Ces initiatives ont un coût, qu’il faudra supporter sur la durée ou, plutôt, s’interdire de rogner au fil du temps au gré d’arbitrages budgétaires. Il faudra donc les sanctuariser, sous réserve évidemment de l’évaluation de leur efficacité dans l’action. C’est là que ce qui est souvent perçu comme une faiblesse de l’Europe, à savoir son inertie institutionnelle, peut être une force.

L’Union européenne se construit par consensus, parfois obtenus dans l’urgence, qui ne se défont pas du jour au lendemain. Si nous arrivons à mettre en place un service public européen de lutte contre les épidémies, celui-ci aura sans doute une pérennité forte, même si la tentation sera forte des États membres d’essayer de rogner son budget.

Il y a, en outre, un argument d’efficacité : en mutualisant les outils au niveau européen, nous évitons des surdimensionnements nationaux, que tous les pays européens ne pourront pas se permettre par ailleurs.

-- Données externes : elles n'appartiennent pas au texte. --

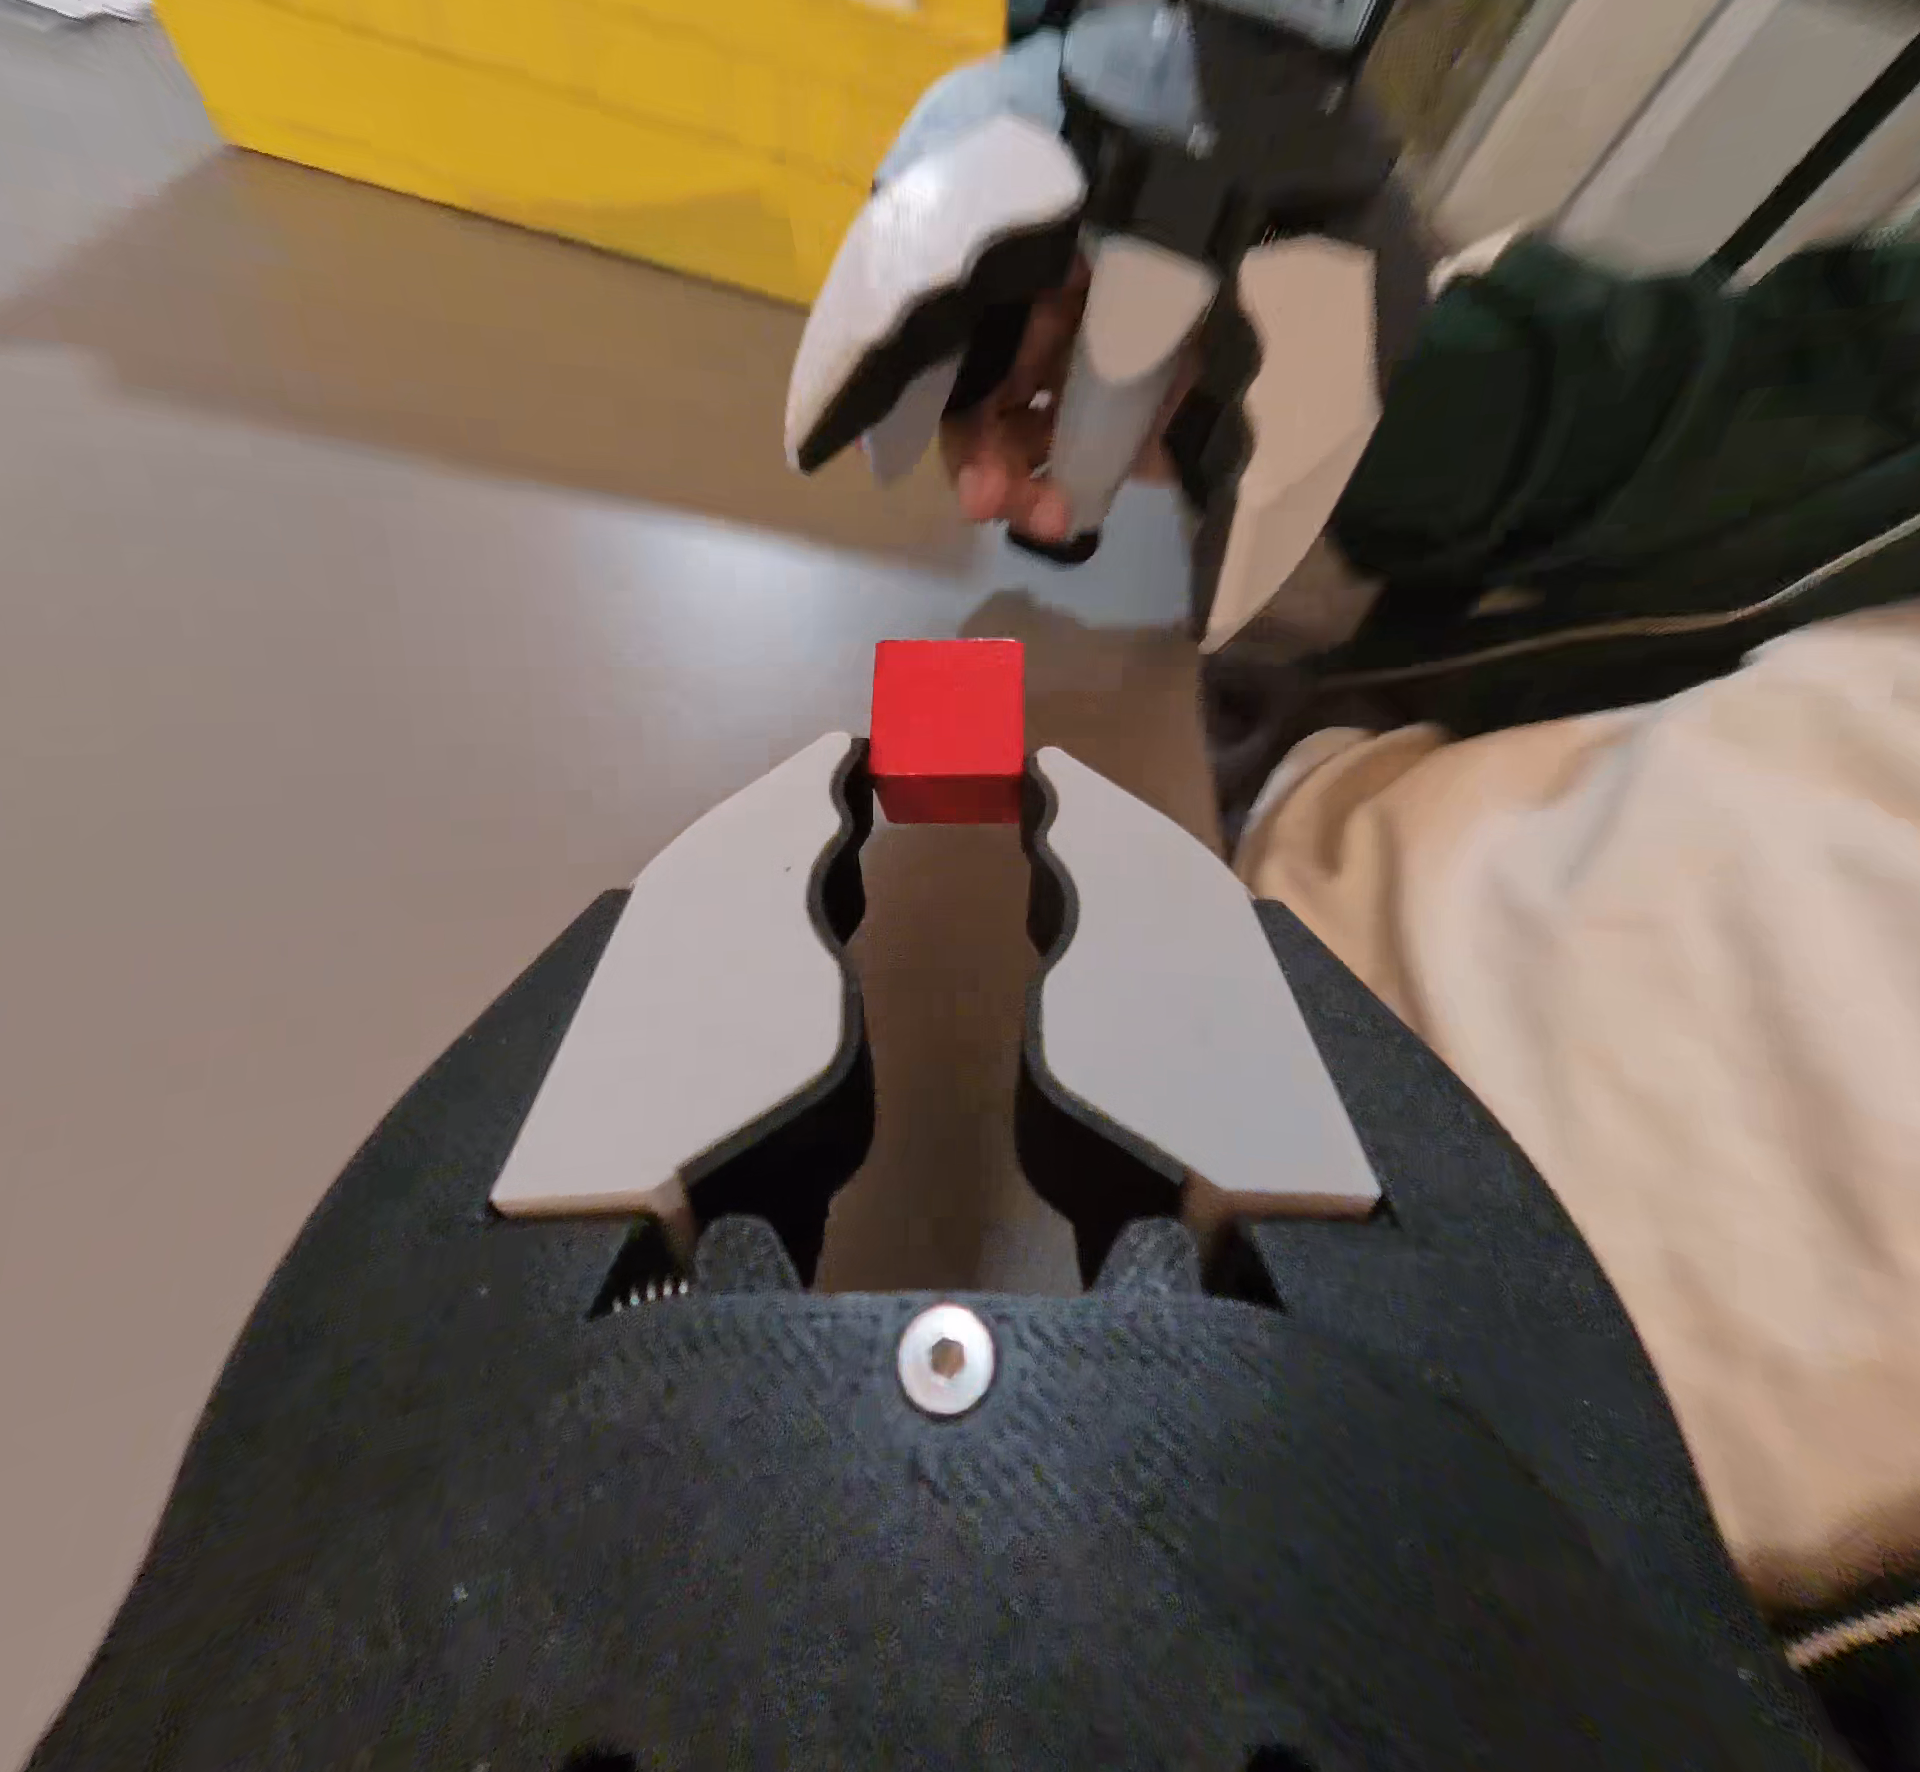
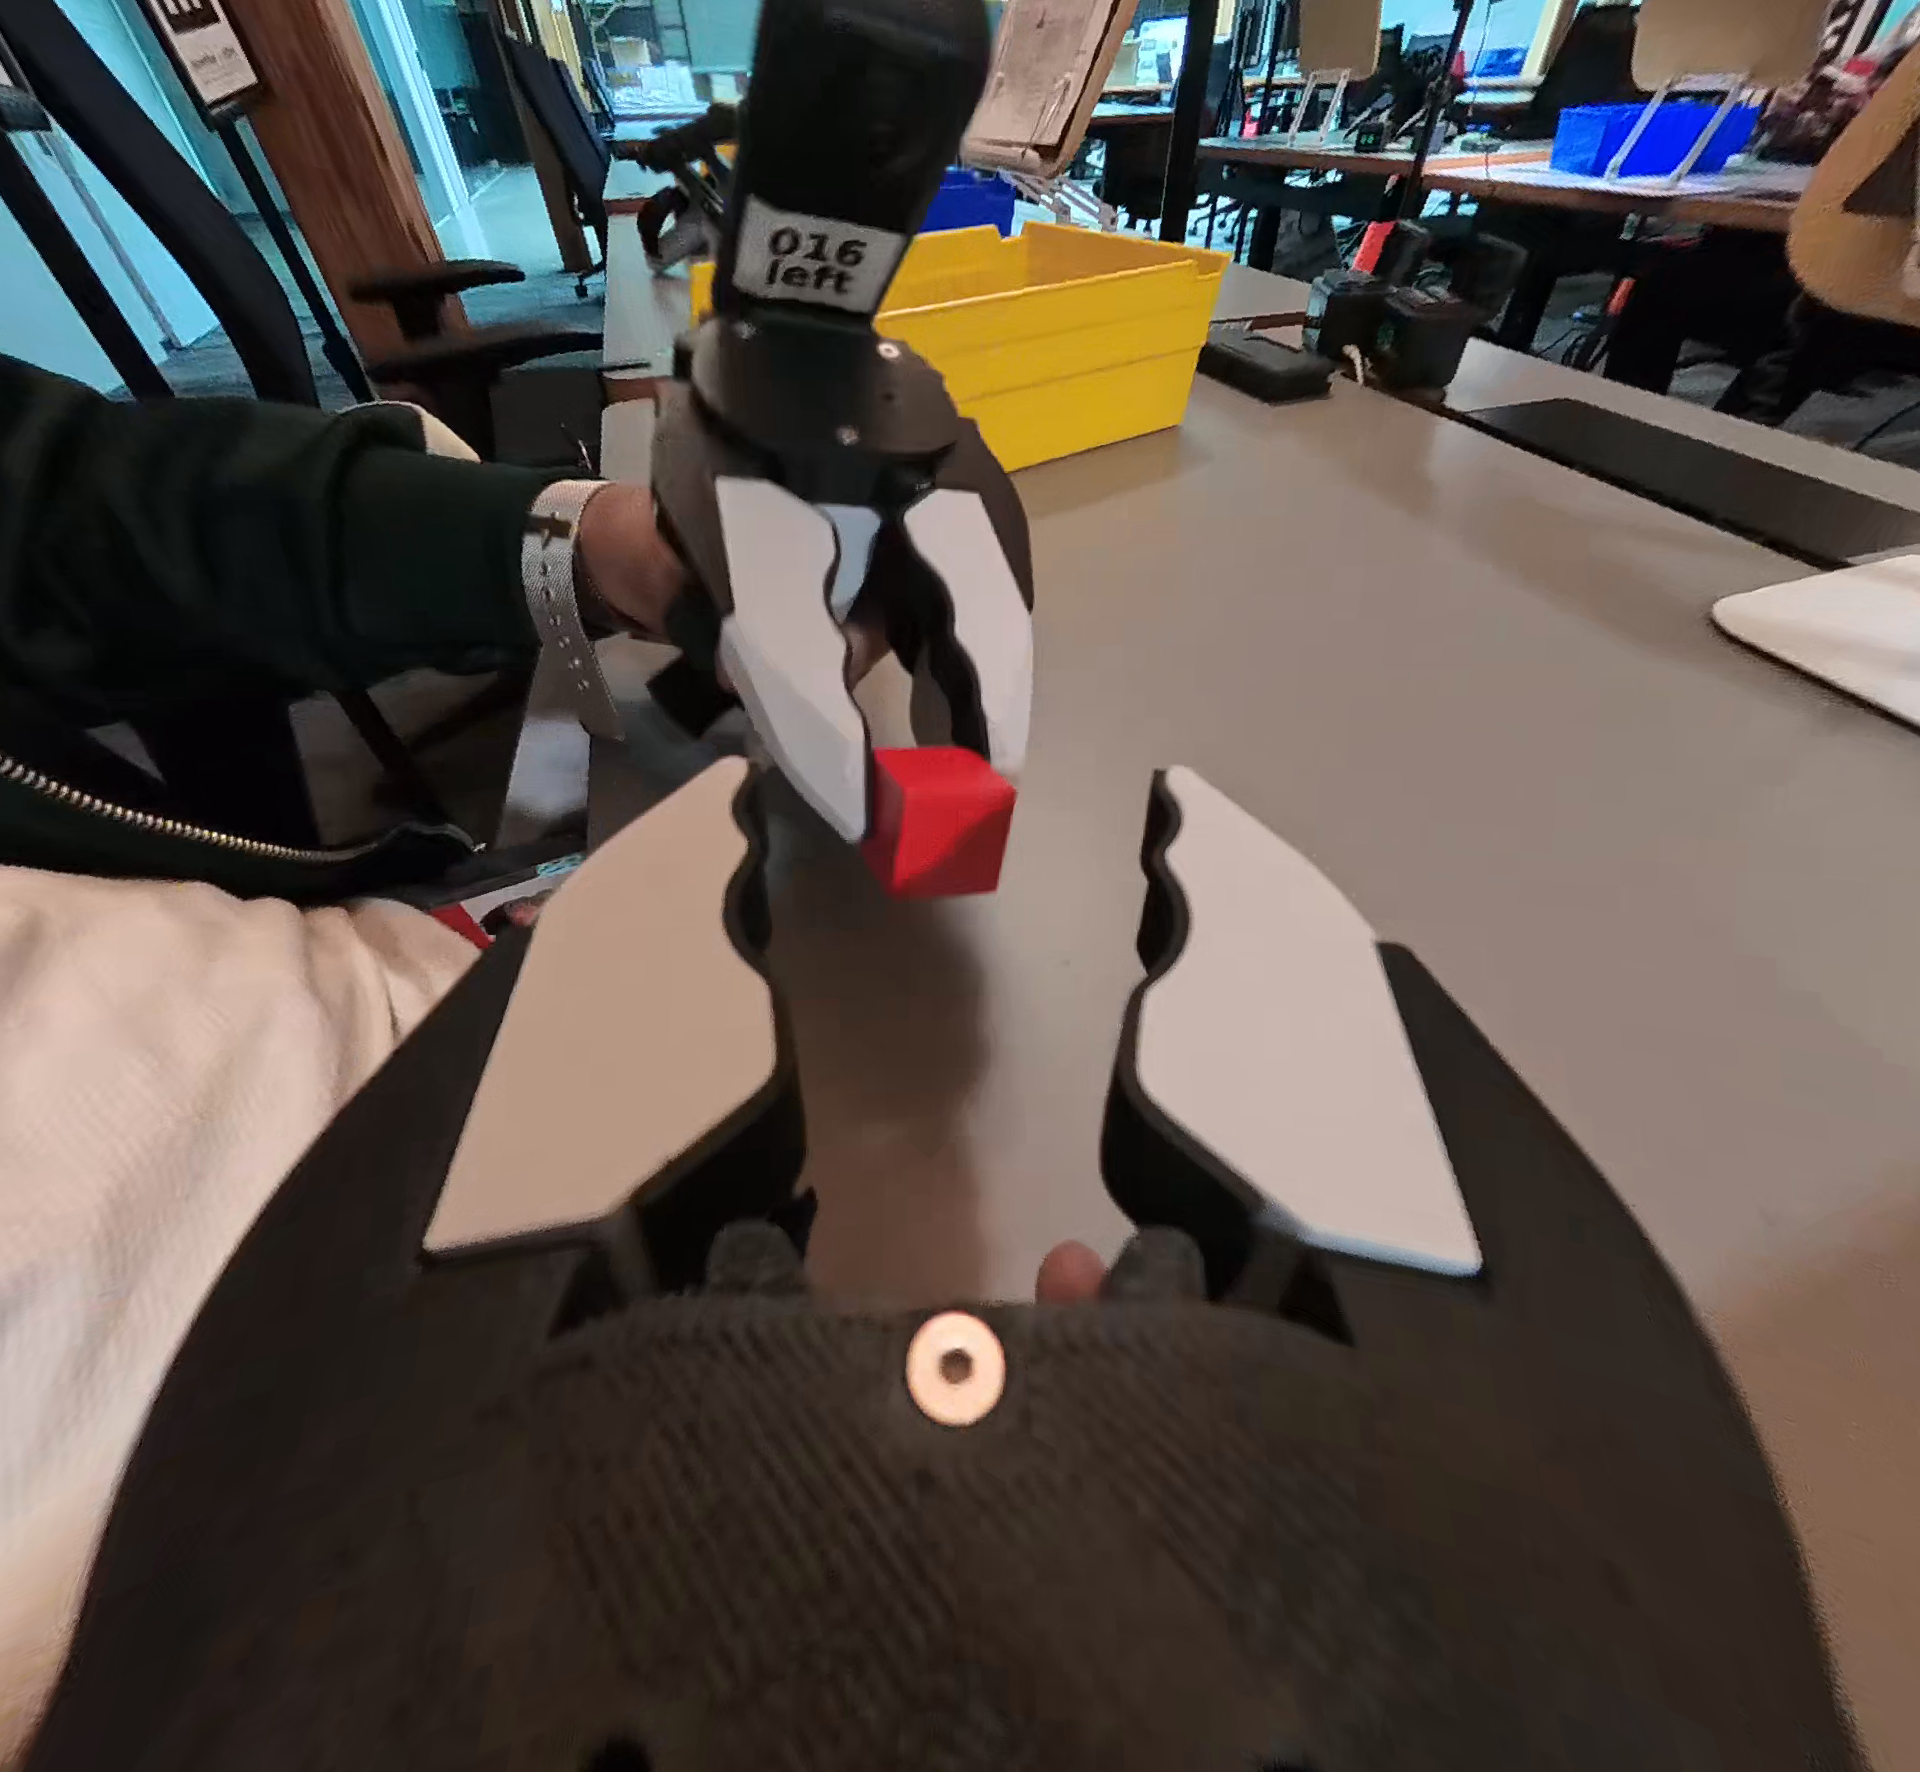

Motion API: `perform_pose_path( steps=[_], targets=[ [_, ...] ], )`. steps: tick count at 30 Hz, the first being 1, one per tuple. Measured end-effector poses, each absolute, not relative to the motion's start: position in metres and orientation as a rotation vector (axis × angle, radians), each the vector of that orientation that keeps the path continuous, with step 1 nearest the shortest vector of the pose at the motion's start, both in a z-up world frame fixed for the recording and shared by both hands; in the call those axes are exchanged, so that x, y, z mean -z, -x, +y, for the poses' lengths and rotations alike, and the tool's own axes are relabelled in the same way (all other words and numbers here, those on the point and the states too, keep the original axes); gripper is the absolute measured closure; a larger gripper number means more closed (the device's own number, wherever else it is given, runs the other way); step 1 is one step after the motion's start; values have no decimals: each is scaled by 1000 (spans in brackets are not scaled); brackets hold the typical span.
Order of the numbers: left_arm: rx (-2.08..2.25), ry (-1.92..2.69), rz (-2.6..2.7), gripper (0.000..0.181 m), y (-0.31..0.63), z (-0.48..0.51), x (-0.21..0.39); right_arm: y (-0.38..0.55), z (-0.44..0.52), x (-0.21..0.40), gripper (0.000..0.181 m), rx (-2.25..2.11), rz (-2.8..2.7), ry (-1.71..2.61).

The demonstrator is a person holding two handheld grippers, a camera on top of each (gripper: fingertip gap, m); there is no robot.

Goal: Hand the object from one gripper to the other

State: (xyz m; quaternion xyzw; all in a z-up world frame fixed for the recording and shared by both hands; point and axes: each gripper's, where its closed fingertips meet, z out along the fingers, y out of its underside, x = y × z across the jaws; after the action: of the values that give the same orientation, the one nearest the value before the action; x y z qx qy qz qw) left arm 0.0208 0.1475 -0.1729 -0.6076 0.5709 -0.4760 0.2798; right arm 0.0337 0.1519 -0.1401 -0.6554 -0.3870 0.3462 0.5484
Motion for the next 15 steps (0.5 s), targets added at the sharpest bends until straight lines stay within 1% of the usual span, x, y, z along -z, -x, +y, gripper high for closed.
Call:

Même en période de pointe, nous avons, en effet, vu lors de l’épisode tragique en cours que toutes les sociétés européennes n’ont pas été frappées en même temps d’une manière symétrique (l’Europe centrale et orientale a été, à ce jour, relativement épargnée en comparaison avec l’Espagne, la France ou l’Italie).

Une offre de soins d’urgence (force ou réserve d’intervention et stocks stratégiques) mutualisée et financée au niveau européen pourrait donc aider à absorber les pics locaux, sans compter qu’elle permettrait d’éviter la concurrence néfaste dans l’accès aux ressources rares en temps de crise des États membres entre eux. Une réponse européenne serait donc un moyen de dépasser la tension entre frugalité et résilience.

Enfin, il pourrait être envisagé que ce corps d’intervention médicale et les stocks stratégiques puissent être mobilisés en dehors des frontières de l’Europe et être une réponse au constat de Bill Gates, qui nous rappelle que la fragilité sanitaire du monde dépend en premier lieu du monde en développement. Cette mobilisation pourrait être décidée par le Comité politique et de sécurité (COPS) placé auprès du Conseil de l’Union européenne, qui pourrait ainsi déployer des forces médicales en complément des forces civiles et militaires. Le risque sanitaire serait ainsi reconnu comme un risque sécuritaire majeur. Ce serait un élément non négligeable de « soft power » et de leadership pour l’Europe, face à une Chine offensive et une Amérique en panne.

Certaines mesures, comme la mutualisation d’une partie des stocks, seront relativement rapides à mettre en œuvre et devront l’être avant le prochain pic associé au Covid-19, qui pourrait intervenir à l’automne prochain. D’autres prendront du temps. C’est notamment le cas de la mise en place de la force sanitaire d’intervention rapide. Les difficultés logistiques et pratiques seront nombreuses, dans un contexte de pénurie en Europe de médecins, infirmiers et autres personnels soignants qualifiés. La diversité linguistique devra aussi être prise en compte, même si l’Europe a déjà organisé de fait une circulation des soignants avec la reconnaissance mutuelle des diplômes.

C’est évidemment un projet de long terme mais qui mérite que nous y mettions les moyens, relativement modérés. Notre première estimation est qu’avec un budget annuel d’un milliard et demi d’euros, nous pourrions financer l’équivalent de mille cinq cents places de réanimation sur une année, soit un tiers de la capacité française pré-crise, ou encore douze mille places sur une période de trois mois.

Comme nous l’a rappelé récemment Alban Davesne[11], l’Europe des pères fondateurs a failli être, aussi, celle de la santé. Avec Robert Schuman, il nous est désormais donné à (re)penser qu’il « est un domaine qui semble devoir se prêter à l’unification, c’est bien celui de la lutte contre la maladie. Les épidémies, les fléaux sociaux, ne connaissent pas de frontières ». Une Europe agile, qui protège face aux chocs de la vie, une Europe qui soigne, en d’autres termes, une Europe qui redonne confiance dans notre capacité à affronter l’avenir, c’est-à-dire la clef de voûte d’une reprise économique de long terme.